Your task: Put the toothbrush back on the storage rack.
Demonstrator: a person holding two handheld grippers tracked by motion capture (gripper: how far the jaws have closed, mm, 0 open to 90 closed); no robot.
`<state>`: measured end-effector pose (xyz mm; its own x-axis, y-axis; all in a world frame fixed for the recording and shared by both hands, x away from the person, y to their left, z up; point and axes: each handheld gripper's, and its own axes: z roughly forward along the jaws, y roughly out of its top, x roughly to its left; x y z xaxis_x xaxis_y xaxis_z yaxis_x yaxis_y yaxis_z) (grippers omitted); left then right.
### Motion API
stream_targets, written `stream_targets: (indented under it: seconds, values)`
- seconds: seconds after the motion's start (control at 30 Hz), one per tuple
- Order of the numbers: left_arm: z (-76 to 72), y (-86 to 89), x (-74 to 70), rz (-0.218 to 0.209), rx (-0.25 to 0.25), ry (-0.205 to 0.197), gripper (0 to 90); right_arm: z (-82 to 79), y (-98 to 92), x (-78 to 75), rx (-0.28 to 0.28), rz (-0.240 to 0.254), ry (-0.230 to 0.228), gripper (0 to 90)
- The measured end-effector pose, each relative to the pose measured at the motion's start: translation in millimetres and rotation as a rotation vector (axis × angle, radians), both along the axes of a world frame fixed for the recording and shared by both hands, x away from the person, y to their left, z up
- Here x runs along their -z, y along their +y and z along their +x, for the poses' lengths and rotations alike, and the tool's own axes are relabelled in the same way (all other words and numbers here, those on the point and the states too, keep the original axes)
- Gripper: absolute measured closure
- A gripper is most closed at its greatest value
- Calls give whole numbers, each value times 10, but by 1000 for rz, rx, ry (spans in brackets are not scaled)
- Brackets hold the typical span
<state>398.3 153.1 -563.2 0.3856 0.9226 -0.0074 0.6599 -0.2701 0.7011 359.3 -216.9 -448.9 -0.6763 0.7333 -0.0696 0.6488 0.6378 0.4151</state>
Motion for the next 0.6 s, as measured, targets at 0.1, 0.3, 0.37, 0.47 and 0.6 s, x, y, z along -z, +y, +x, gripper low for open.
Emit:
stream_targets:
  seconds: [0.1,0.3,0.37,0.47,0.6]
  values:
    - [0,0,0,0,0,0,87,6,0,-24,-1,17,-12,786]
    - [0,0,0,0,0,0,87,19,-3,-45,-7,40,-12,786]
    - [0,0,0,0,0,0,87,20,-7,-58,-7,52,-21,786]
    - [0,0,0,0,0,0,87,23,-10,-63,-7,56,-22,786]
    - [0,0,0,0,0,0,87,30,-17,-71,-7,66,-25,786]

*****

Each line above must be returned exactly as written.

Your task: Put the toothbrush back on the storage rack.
Demonstrator: a person holding two handheld grippers tracked by motion capture (gripper: how far the jaws have closed, mm, 0 open to 90 closed); no robot.
`<state>`: measured end-effector pose (xyz mm; its own x-axis, y-axis; all in a world frame fixed for the recording and shared by both hands, x away from the person, y to their left, z up; point and axes: each handheld gripper's, and its own axes: z roughly forward along the jaws, y roughly out of its top, x roughly to its left; x y z xaxis_x xaxis_y xaxis_z yaxis_x yaxis_y yaxis_z) (grippers omitted); left then right.
### Motion API
stream_targets, written `stream_targets: (indented under it: seconds, values)`
- seconds: seconds after the motion's start (control at 30 Hz), one per tuple
- Order of the numbers: left_arm: z (-76 to 72), y (-86 to 89), x (-74 to 70), rz (-0.218 to 0.209), rx (-0.25 to 0.25), ry (-0.205 to 0.197), gripper (0 to 90); right_arm: z (-82 to 79), y (-98 to 92), x (-78 to 75), rx (-0.28 to 0.28), rz (-0.240 to 0.254), ry (-0.230 to 0.228), gripper (0 to 90)
- The measured end-effector pose, each relative to the pose measured at the motion's start: translation in millimetres and rotation as a rotation vector (axis × angle, radians), both along the axes of a world frame fixed for the recording and shared by both hands, x away from the person, y to their left, z up
- Here x runs along their -z, y along their +y and z along their +x, for the poses' lengths and rotations alike, and the tool's own axes are relabelled in the same way (all other words and numbers here, those on the point and the states too, keep the original axes)
- Gripper: absolute measured closure
- A gripper is most closed at its greatest value
- Calls give whole numbers, each value times 10, but by 1000 for rz, rx, ry (spans in brackets are not scaled)
- Brackets hold the typical span
<state>398.3 153.1 -563.2 0.3856 0.9226 -0.0074 0.6599 -0.2701 0.7011 359.3 -216.9 -448.9 -0.6763 0.7333 -0.0696 0.6488 0.6378 0.4151</state>
Motion for the next 0.6 s, as measured, targets at 0.1, 0.3, 0.37, 0.47 and 0.6 s, x, y, z along -z, +y, +x, gripper low for open.
Emit:
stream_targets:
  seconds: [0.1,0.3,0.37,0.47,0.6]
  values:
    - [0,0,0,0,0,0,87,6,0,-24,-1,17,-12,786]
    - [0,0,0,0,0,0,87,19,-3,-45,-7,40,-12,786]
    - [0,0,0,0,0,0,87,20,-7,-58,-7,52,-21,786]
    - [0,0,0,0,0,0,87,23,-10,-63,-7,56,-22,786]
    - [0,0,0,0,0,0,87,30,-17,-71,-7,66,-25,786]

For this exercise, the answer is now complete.